I need feminism because my little brother is six and already thinks there are certain toys he can’t play with because they are “not for little boys”. I need feminism because our criminal justice system cares more about the future of sexual assailants than their victims. I need feminism because there are people out there who find it appropriate to scream out profanities to women on the street and find no issue with making women feel uncomfortable as they go about an average day. I need feminism because when I bring up any of these issues or even claim myself as a feminist I am responded to with rolled eyes and tightened facial features. People are literally rolling their eyes at the idea of equality.

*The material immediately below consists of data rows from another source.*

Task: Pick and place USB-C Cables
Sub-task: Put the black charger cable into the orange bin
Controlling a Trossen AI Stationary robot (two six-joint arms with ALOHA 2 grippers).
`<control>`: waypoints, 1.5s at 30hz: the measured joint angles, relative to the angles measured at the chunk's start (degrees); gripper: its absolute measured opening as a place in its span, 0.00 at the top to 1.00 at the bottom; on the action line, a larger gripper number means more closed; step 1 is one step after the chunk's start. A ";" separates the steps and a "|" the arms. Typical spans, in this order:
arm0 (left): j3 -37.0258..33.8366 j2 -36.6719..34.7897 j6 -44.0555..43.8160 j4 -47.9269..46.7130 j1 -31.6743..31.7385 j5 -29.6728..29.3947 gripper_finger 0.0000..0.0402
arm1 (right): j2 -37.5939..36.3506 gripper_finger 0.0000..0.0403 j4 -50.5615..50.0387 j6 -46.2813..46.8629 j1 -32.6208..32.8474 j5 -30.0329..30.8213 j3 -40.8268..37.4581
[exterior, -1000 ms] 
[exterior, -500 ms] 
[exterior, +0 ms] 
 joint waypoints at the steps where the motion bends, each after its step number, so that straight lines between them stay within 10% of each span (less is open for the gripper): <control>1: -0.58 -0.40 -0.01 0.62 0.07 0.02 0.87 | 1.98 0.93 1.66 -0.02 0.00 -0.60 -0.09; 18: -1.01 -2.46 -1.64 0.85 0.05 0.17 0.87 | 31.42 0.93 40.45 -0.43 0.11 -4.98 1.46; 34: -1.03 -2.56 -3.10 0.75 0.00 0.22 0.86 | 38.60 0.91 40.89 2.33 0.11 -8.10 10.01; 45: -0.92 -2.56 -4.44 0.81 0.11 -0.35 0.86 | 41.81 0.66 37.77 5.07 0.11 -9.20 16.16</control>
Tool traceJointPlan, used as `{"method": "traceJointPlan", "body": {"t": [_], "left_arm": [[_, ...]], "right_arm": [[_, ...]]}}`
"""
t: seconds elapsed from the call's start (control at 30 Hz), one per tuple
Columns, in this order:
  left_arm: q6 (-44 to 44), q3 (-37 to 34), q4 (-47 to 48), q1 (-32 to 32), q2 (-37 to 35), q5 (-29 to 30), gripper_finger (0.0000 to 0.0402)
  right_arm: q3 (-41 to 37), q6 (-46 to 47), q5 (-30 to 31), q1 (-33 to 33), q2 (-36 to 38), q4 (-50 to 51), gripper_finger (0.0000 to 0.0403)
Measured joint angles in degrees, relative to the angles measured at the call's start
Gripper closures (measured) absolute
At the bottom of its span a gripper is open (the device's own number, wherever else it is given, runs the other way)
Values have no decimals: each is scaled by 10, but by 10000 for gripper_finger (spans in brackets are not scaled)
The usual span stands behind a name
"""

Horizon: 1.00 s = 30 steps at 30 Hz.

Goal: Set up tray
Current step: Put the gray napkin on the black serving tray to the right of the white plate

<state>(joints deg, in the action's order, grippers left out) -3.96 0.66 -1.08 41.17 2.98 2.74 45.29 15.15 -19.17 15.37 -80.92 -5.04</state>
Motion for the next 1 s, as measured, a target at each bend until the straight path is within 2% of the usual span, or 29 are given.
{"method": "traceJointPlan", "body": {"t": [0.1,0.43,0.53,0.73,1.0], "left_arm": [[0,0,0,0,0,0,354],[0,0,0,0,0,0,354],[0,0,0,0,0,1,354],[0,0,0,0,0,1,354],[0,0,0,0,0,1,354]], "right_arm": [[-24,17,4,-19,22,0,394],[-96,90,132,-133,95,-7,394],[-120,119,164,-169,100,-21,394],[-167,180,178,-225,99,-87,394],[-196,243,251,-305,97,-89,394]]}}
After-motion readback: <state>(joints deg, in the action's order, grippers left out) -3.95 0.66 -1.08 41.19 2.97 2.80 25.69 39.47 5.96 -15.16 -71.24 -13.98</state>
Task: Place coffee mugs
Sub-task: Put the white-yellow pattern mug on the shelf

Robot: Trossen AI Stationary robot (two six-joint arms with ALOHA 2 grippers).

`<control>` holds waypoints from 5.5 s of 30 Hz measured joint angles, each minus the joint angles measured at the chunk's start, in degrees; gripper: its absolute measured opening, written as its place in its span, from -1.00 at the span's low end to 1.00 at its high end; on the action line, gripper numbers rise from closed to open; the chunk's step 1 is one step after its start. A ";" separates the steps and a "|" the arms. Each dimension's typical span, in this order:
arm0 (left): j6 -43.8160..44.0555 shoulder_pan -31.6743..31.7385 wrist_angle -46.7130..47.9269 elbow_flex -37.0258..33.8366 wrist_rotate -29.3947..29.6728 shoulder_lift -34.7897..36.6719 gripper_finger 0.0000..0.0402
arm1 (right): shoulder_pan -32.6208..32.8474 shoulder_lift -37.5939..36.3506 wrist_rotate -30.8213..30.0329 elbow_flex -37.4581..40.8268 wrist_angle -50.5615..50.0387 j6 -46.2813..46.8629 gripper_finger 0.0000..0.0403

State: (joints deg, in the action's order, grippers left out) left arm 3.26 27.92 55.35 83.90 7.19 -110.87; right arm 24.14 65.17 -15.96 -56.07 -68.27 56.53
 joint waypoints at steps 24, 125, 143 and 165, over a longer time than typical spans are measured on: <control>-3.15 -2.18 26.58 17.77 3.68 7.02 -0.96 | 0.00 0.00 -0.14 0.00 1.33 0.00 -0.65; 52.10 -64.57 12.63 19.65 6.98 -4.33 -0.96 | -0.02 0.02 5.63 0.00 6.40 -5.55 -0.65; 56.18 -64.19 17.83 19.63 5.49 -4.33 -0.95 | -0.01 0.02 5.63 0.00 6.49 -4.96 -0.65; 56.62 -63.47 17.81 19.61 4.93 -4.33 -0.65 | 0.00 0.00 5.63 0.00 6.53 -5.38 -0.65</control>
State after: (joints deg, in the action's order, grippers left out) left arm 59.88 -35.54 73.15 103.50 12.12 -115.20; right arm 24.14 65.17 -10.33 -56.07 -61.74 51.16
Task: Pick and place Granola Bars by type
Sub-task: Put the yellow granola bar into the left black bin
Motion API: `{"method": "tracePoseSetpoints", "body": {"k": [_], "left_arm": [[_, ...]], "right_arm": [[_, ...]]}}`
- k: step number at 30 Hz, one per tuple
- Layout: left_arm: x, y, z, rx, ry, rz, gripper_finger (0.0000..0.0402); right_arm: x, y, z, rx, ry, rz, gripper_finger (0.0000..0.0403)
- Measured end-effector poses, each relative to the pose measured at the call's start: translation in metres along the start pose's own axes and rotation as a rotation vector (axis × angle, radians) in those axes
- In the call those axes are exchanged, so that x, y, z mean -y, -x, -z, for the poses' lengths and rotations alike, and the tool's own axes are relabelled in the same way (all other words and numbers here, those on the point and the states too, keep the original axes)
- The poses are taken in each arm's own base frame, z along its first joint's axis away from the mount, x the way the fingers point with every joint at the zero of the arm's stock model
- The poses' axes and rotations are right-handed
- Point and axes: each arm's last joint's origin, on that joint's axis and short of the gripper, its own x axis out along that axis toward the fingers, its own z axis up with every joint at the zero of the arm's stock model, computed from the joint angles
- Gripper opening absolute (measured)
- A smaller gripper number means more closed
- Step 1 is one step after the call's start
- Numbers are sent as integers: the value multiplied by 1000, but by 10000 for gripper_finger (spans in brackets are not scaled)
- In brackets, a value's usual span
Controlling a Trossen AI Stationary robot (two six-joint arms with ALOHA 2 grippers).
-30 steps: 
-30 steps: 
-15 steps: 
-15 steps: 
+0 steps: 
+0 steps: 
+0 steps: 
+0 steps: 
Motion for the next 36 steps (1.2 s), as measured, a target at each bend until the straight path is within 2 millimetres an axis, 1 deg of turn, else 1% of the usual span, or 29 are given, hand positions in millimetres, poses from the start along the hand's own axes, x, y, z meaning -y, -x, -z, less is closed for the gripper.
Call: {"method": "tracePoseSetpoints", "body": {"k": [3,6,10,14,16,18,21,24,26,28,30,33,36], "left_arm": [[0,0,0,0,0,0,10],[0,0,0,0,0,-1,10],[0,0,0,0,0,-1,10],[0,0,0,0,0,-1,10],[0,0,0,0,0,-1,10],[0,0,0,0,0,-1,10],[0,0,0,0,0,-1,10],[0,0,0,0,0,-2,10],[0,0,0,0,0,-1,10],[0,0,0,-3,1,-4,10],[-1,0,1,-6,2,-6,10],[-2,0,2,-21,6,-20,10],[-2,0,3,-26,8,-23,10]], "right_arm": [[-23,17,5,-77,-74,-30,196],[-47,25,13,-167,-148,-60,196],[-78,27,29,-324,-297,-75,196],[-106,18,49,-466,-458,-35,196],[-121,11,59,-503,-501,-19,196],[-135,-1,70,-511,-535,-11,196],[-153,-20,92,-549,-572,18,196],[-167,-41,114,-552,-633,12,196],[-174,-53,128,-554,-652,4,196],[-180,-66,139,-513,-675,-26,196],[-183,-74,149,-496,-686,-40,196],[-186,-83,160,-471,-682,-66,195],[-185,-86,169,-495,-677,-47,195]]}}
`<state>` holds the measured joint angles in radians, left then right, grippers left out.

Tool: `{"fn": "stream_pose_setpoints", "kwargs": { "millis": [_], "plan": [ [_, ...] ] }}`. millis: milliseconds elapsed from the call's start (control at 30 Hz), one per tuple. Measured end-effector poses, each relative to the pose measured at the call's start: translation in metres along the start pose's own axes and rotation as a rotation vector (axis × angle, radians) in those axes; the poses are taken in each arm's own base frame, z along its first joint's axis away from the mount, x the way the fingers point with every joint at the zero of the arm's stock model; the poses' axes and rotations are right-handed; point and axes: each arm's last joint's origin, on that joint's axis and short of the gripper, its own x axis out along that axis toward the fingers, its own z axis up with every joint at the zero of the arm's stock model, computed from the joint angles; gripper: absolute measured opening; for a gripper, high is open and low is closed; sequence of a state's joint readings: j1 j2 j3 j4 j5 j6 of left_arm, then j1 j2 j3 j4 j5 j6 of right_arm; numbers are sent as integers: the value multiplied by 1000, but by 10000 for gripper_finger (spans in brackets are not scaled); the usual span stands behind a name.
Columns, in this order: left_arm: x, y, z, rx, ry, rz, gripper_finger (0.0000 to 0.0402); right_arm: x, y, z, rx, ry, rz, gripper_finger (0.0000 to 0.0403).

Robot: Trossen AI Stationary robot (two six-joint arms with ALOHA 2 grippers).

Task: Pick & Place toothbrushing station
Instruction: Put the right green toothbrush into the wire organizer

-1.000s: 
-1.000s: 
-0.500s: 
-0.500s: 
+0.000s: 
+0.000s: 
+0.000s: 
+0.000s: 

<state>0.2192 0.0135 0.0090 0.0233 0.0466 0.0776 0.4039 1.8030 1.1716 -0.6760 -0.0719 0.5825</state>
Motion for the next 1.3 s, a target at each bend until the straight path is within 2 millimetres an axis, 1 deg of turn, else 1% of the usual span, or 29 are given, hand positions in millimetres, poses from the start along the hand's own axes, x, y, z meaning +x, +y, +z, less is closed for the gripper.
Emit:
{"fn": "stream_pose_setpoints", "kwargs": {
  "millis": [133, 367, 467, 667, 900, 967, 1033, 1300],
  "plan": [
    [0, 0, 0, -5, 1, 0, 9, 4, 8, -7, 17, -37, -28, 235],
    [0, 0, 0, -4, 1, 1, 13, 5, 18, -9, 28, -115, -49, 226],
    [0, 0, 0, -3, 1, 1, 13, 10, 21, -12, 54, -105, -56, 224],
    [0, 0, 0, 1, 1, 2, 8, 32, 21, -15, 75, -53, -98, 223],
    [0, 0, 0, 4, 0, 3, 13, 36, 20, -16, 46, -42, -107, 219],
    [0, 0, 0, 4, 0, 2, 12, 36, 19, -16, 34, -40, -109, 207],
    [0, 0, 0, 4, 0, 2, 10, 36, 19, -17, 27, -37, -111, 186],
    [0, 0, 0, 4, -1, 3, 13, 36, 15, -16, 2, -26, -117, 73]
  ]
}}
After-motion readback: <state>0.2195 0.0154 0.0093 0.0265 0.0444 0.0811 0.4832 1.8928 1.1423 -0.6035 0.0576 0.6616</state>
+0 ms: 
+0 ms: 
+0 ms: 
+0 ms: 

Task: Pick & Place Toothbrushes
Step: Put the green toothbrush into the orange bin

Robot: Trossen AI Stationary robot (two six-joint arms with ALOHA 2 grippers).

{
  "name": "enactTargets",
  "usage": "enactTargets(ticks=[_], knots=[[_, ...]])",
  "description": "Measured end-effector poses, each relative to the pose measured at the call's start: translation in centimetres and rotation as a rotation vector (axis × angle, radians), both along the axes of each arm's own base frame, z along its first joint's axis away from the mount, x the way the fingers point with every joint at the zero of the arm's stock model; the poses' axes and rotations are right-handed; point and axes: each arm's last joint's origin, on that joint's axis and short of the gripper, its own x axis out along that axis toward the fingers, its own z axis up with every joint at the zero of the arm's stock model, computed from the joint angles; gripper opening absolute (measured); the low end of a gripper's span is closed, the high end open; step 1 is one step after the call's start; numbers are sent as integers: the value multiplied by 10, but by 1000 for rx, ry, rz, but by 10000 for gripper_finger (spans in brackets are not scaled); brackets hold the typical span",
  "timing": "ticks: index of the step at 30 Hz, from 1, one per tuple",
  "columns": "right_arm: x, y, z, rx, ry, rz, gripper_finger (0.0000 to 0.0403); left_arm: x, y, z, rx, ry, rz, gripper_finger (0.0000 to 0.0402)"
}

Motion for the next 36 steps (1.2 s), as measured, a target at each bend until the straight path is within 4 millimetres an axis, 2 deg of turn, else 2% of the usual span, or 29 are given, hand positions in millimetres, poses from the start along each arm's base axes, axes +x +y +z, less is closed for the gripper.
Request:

Oh, you don’t like feminists because you think they are extremists? There are extremists in literally any identifiable group of people you look at. There are conservatives, and then there are alt-right neo-Nazi white supremacists. There are Muslims, and then there is ISIS. There are Christians, and then there are Westboro Baptists. None of these groups are defined by those who take their definitions and doctrines into their own hands and mold them into identities to hide behind while they fulfill their own agendas. The same is true for feminists.

Feminism is about equality of all people (regardless of their gender, sex, sexual orientation, ethnicity, race, religion, or whatever other categories by which we can further define people). Feminism looks to alleviate inequality as it relates to and is caused by patriarchal norms and misogynistic attitudes. If that sounds anything like hating men or just being too lazy to shave or whatever other stereotypes you can think of, then you are grossly missing the point.

This is why I need feminism. I need it for myself, my mother, my grandma, my brother, my niece, my nephew, my neighbor, my community.

So if you don’t think you need feminism I am truly happy for you that you haven’t yet felt the oppression that women all over the country are facing, but I strongly urge you to really re-evaluate what you think feminism is and why you don’t think you need it. If you still feel the same way – you are entitled to that opinion, but I will keep fighting for us both.